Male circumcision is an extremely divisive topic to the degree that it is difficult to determine whether an expert’s views are based on the findings of legitimately performed research or whether the findings of research are driven by the researcher’s pre-existing views. All researchers in all topics have an expectation bias. They would not have the energy to pursue an experiment or study if they did not have a specific outcome in mind. Hypothesis generation is an integral part of the scientific process. Eliminating or weakening the circumcision registry does not address this issue. It is up to the entity that controls the information in the registry to determine whether the data will be used in a scientific and ethical manner. In this instance, the data are kept by a national entity that does not have financial or other potential conflicts of interest. Moreover, to minimize the risk for unqualified or biased research, data will only be released for use by qualified researchers whose projects have been approved by the national Data Protection Board. If what the authors are arguing for were adopted, then no national registry could exist on any demographic or medical factor.
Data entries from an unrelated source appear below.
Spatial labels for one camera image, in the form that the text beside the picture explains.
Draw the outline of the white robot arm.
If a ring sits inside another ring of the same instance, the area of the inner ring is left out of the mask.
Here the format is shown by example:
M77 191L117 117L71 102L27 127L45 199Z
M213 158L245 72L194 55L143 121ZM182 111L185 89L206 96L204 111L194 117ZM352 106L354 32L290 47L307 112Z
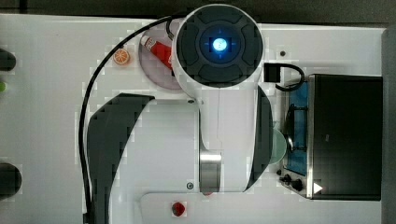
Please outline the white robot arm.
M183 98L120 93L90 119L90 224L143 224L151 193L250 189L273 147L263 63L263 37L246 12L220 4L191 12L172 42Z
The answer to polarization is not to encourage incomplete data collection. The answer to polarization is to collect the most accurate and complete data possible. It is the very absence of high-quality data that often allows polarized researchers to veer off into their respective corners, as they “fill in the gaps” in evidence with their own preferred inferences and biases.
Is using anonymized data enough protection? Contrary to what the authors claim, no one believes that using anonymized data provides complete protection. Still, the authors show very little trust in the ability of research ethics committees and data protection boards to protect the individual. They argue, without providing evidence in support, that these committees and boards may take on the “objective view” of the “equanimeous[sic] Danish citizen” rather than the “subjective view” of the young Muslim man.
The authors provide a special pleading for the case of circumcision in minors. Anonymizing data, in general, has worked well so far, and nothing the authors present indicates the need to change course. Without impeccable data, polarization will only increase. If, as the authors suggest, we need to analyze database-based research on a case-by-case basis, then there would be a roadblock to any research that uses a national database. Requiring informed consent, even meta-consent, presents enough of a barrier to prevent research from being undertaken . Given the important findings extracted from national databases, such impediments would hold back important discoveries.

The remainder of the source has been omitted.